Category | # of DE articles |
---|---|
Article Archive | 13 |
Asia Pacific | 15 |
Banking | 207 |
Culture | 66 |
Economy | 581 |
Entrepreneurs | 184 |
Europe | 32 |
Global Trends | 22 |
Investing | 201 |
Middle East & Africa | 5 |
News & Stories | 117 |
Sectors and Companies | 3 |
Society | 96 |
Sport | 43 |
Switzerland | 209 |
The Americas | 3 |
The articles were collected as HTML files. In a first step, the files were stripped off boilerplate material and the text was saved in XML. All hyperlinks (html anchor tags) were removed.
Tokenisation was done with Johannes Graën's "cutter". It uses abbreviation lists for distinguishing sentence final dots from abbrevation dots. It follows our tokenisation guidelines which are included in this corpus package.
We offer language identification on sentence level. We used the Python module "langid" for the identification. The language of each sentence is stored in the XML with the attribute "lang". We restricted the allowed languages to German, English, French, Italian and Spanish.
All articles have a unique identifier (cross_lang_id) that is consistent across languages.
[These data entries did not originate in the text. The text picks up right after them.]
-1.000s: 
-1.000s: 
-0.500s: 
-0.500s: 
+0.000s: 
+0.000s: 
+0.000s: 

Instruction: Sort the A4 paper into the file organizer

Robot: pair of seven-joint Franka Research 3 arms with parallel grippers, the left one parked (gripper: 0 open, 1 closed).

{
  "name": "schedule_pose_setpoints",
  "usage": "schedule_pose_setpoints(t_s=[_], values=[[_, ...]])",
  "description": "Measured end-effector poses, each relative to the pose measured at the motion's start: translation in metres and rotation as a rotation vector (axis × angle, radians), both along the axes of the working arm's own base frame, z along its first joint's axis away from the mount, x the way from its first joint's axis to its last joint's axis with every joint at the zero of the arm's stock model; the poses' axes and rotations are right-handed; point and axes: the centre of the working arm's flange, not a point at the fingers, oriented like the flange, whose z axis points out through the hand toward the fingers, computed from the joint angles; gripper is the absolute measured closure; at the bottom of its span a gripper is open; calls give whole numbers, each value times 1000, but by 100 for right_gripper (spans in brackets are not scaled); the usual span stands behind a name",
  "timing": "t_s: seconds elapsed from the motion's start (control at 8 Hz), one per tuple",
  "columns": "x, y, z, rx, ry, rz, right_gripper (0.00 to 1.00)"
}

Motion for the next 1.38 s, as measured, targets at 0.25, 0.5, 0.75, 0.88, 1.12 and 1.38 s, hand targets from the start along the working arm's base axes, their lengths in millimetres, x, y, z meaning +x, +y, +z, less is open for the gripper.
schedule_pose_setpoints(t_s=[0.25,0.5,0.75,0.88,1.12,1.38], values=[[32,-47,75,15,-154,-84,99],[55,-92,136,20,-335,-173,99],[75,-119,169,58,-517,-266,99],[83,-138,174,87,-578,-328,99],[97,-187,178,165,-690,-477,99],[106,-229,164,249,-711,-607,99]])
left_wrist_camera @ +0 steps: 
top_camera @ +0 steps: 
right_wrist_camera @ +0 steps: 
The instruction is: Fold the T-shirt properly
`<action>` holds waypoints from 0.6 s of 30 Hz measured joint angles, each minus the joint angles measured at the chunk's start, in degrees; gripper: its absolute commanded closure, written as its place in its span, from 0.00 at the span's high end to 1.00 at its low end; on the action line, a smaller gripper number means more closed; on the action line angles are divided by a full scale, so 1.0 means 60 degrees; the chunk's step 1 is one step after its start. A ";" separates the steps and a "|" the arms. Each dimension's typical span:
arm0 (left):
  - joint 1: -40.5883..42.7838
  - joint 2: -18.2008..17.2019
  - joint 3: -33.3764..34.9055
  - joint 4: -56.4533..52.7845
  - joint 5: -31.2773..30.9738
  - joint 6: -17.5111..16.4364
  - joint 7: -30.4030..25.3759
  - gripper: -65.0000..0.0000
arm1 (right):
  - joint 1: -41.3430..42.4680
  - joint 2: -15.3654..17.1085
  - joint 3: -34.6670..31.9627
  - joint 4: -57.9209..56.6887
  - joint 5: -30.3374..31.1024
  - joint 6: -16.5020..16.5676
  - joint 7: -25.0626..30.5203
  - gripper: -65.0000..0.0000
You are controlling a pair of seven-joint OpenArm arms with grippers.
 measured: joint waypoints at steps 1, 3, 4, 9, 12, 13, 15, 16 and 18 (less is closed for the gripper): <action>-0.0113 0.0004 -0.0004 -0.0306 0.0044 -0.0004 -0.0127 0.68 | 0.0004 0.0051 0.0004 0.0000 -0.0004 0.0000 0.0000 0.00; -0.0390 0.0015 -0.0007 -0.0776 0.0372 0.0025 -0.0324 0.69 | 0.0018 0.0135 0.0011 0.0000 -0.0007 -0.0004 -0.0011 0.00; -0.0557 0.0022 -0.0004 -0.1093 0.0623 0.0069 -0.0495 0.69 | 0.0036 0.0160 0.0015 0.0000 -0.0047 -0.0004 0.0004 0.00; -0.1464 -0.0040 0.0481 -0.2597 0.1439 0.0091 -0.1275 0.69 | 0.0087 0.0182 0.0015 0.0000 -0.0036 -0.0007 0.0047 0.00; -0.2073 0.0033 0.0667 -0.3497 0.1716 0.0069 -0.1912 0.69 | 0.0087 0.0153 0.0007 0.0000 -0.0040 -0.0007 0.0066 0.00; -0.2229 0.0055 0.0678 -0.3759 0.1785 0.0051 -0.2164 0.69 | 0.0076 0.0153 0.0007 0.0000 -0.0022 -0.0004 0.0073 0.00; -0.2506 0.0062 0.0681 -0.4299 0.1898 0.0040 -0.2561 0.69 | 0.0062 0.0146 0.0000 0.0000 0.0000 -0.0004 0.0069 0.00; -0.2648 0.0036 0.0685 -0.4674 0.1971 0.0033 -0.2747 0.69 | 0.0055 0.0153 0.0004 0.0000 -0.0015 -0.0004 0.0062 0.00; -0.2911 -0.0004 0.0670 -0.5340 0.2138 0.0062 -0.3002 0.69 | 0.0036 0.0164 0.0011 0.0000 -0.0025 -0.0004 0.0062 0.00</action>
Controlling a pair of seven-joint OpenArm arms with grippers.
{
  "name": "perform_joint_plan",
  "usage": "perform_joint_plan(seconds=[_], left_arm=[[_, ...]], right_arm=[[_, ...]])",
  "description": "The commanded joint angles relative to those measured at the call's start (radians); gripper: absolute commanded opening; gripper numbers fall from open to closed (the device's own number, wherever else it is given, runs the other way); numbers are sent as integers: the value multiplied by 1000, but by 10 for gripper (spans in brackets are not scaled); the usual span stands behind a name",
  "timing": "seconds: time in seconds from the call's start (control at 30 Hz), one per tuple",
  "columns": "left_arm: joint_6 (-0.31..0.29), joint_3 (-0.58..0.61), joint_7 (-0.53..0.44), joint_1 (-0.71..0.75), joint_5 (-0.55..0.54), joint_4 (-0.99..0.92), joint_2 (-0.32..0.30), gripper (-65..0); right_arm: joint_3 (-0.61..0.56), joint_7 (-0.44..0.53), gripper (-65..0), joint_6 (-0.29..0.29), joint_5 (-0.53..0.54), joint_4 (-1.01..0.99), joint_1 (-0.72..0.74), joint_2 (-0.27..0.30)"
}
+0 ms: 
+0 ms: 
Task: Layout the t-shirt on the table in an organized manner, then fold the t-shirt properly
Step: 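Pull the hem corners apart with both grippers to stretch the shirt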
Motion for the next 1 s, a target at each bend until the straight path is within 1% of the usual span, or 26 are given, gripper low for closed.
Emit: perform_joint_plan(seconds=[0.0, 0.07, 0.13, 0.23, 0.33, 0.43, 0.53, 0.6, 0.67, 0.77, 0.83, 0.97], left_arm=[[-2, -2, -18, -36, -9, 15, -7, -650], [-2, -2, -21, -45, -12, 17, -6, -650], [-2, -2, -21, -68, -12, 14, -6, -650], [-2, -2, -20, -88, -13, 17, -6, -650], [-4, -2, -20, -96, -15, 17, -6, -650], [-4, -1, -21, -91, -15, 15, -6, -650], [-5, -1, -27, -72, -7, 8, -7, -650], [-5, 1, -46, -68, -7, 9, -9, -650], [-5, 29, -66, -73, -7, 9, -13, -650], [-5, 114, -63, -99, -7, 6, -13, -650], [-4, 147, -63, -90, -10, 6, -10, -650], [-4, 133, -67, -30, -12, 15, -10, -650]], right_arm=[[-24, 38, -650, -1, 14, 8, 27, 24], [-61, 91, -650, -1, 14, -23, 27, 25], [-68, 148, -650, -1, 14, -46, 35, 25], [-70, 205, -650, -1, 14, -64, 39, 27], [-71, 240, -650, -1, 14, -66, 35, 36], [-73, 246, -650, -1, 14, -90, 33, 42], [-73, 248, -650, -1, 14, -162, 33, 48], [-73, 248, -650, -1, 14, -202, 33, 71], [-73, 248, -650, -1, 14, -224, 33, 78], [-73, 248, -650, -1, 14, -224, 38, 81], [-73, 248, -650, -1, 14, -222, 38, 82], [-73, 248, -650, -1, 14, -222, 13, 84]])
This id is used for article alignment.
We computed the sentence alignments for all six language pairs with HunAlign. It includes 1-1, 1-many, many-1, 0-many, many-0, and (few) many-many alignments. The 1-1 alignments account for around 90% of all alignments, 1-2 and 2-1 account for almost another 10%. This indicates that the different language versions of the news texts are close to each other.
DE-EN | DE-FR | DE-IT | FR-IT | FR-EN | IT-EN | |
---|---|---|---|---|---|---|
Aligned Articles | 1793 | 1591 | 1536 | 1531 | 1590 | 1533 |
Sentence Alignments | 105'464 | 94'609 | 90'575 | 89'175 | 92'968 | 89'169 |
1-1 Sentence Alignments | 91.9% | 90.0% | 90.0% | 90.6% | 91.3% | 91.6% |
1-2 + 2-1 Sent. Alignments | 7.6% | 9.4% | 9.3% | 8.9% | 8.2% | 7.9% |
Below is an example exerpt of the sentence alignment of a news article published in 2006:
<linkGrp targType="yearbook" xtargets="cs_news_2016_de.xml;cs_news_2016_en.xml" lang="de;en"> ... <linkGrp targType="article" xtargets="a16;a16"> ... <link targType="sentence" type="1-1" xtargets="s9;s9"/> <link targType="sentence" type="1-2" xtargets="s10 s11;s10"/>
The exerpt shows that the German article "a16" is aligned with the English article "a16". Sentences 9 in both articles are aligned with each other. However, sentence 10 in the English issue is aligned with sentence 10 and 11 in the German version.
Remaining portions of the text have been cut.